Assigned task
Copy every line of the records below where the word "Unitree" occurs.

(Beginning of Input for this task)

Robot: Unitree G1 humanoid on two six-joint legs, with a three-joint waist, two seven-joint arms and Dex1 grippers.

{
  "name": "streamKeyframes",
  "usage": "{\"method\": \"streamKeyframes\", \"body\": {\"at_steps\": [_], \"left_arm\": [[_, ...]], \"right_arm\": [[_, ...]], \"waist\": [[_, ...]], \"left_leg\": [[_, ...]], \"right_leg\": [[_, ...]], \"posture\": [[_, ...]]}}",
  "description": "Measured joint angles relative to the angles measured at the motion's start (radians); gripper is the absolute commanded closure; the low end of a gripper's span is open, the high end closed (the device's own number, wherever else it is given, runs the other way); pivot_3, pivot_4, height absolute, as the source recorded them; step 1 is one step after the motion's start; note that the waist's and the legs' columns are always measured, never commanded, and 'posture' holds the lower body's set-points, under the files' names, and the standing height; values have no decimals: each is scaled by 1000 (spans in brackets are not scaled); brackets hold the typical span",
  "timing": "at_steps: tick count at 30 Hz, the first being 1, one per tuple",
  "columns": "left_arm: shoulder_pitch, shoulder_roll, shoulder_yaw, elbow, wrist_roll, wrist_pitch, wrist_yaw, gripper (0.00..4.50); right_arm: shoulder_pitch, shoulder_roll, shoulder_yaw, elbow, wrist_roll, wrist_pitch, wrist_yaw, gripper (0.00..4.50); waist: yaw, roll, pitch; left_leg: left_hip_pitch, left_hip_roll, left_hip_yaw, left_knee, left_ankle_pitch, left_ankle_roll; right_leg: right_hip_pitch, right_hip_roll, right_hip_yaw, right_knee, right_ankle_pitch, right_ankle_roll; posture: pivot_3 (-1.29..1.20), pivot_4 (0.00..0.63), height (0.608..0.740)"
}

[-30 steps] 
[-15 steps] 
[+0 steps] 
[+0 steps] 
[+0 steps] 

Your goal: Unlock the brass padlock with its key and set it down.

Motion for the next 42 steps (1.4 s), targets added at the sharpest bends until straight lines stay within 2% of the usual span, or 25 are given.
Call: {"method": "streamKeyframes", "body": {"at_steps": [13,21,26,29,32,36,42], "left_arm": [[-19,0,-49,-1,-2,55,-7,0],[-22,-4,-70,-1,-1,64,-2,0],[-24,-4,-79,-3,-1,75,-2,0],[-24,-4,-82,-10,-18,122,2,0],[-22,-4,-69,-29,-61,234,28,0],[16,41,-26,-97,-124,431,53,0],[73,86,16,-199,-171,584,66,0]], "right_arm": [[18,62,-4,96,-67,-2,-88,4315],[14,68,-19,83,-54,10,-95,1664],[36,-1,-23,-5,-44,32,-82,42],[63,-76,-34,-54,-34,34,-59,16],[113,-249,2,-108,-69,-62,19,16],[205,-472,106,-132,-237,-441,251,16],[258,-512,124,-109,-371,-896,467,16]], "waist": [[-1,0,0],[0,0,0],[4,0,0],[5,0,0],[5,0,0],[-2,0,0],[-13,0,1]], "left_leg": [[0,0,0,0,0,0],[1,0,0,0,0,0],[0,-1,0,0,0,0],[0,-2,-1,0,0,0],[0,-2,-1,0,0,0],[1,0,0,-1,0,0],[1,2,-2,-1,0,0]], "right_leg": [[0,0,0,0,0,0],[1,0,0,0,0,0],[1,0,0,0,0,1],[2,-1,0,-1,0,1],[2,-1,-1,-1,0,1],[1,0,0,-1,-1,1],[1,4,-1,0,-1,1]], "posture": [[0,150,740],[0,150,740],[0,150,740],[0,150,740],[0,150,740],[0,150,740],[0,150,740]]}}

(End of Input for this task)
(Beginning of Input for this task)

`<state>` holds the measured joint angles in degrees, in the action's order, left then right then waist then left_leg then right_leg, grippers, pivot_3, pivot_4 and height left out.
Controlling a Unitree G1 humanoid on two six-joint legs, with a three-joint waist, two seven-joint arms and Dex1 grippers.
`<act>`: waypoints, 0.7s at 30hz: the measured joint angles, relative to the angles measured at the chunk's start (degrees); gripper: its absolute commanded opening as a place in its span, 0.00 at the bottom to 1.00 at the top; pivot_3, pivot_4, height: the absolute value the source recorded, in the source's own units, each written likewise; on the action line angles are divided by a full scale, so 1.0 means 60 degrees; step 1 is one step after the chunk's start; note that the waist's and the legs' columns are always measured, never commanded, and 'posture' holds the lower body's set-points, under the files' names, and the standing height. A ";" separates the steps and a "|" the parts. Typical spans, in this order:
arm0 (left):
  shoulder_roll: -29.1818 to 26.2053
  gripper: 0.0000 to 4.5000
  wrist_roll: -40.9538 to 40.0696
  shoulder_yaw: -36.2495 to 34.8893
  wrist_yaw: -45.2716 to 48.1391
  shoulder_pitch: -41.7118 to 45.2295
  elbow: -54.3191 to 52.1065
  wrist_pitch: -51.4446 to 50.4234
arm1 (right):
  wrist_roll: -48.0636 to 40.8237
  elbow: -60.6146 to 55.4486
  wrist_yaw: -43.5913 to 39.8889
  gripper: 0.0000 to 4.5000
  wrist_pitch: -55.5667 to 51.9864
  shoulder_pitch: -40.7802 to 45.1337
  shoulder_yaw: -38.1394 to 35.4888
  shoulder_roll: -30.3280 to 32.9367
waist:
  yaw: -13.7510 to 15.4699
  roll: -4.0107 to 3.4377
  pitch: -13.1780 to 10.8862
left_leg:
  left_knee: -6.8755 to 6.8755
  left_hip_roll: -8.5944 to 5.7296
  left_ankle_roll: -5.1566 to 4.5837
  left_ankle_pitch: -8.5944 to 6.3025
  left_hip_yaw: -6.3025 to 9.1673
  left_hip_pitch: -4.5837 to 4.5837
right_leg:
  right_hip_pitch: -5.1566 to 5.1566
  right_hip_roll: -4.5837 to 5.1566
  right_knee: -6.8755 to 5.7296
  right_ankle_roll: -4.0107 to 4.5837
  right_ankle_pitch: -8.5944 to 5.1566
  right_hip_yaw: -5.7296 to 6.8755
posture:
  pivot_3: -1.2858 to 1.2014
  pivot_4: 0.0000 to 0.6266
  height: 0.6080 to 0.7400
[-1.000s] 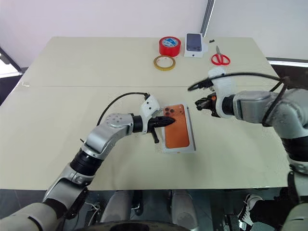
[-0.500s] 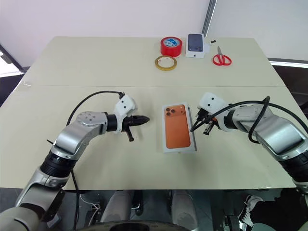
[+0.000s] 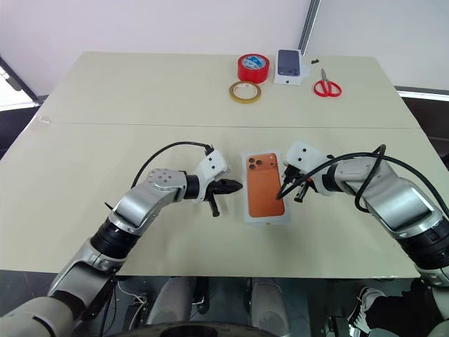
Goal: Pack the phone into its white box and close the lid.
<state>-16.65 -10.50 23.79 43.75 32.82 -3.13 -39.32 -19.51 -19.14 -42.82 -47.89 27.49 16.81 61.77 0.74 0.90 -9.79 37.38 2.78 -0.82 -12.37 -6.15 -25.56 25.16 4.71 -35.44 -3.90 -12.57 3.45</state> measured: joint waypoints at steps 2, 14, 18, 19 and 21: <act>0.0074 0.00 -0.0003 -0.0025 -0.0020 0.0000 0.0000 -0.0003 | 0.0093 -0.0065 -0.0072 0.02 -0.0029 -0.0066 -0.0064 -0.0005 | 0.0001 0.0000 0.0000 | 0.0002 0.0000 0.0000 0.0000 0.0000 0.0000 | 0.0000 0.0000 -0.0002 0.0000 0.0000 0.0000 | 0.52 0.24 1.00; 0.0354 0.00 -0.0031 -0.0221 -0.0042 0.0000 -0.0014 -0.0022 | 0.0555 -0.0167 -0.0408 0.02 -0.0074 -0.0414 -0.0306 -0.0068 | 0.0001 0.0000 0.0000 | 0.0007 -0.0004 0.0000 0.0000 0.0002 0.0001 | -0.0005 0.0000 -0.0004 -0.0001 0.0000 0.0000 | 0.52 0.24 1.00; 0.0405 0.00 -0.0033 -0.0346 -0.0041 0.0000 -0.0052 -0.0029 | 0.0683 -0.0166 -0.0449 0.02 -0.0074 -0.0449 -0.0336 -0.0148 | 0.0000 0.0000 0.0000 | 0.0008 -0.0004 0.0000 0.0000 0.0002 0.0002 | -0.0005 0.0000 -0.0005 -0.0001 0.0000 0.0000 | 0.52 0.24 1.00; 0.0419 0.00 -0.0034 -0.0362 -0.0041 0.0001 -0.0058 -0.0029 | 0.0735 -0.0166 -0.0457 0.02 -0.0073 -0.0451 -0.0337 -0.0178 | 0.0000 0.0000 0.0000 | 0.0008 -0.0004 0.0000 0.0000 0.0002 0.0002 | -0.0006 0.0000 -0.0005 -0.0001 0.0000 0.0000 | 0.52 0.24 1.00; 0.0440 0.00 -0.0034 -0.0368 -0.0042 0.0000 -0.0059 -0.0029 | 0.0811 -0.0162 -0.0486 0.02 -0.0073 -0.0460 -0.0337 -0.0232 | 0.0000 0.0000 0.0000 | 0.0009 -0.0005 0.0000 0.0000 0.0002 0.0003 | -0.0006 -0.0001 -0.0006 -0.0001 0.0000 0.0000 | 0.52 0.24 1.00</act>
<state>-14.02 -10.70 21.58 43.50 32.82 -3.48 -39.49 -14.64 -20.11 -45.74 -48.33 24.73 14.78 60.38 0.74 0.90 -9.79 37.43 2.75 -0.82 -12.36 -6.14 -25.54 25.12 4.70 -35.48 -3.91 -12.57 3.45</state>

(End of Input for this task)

Output for this task
Robot: Unitree G1 humanoid on two six-joint legs, with a three-joint waist, two seven-joint arms and Dex1 grippers.
Controlling a Unitree G1 humanoid on two six-joint legs, with a three-joint waist, two seven-joint arms and Dex1 grippers.

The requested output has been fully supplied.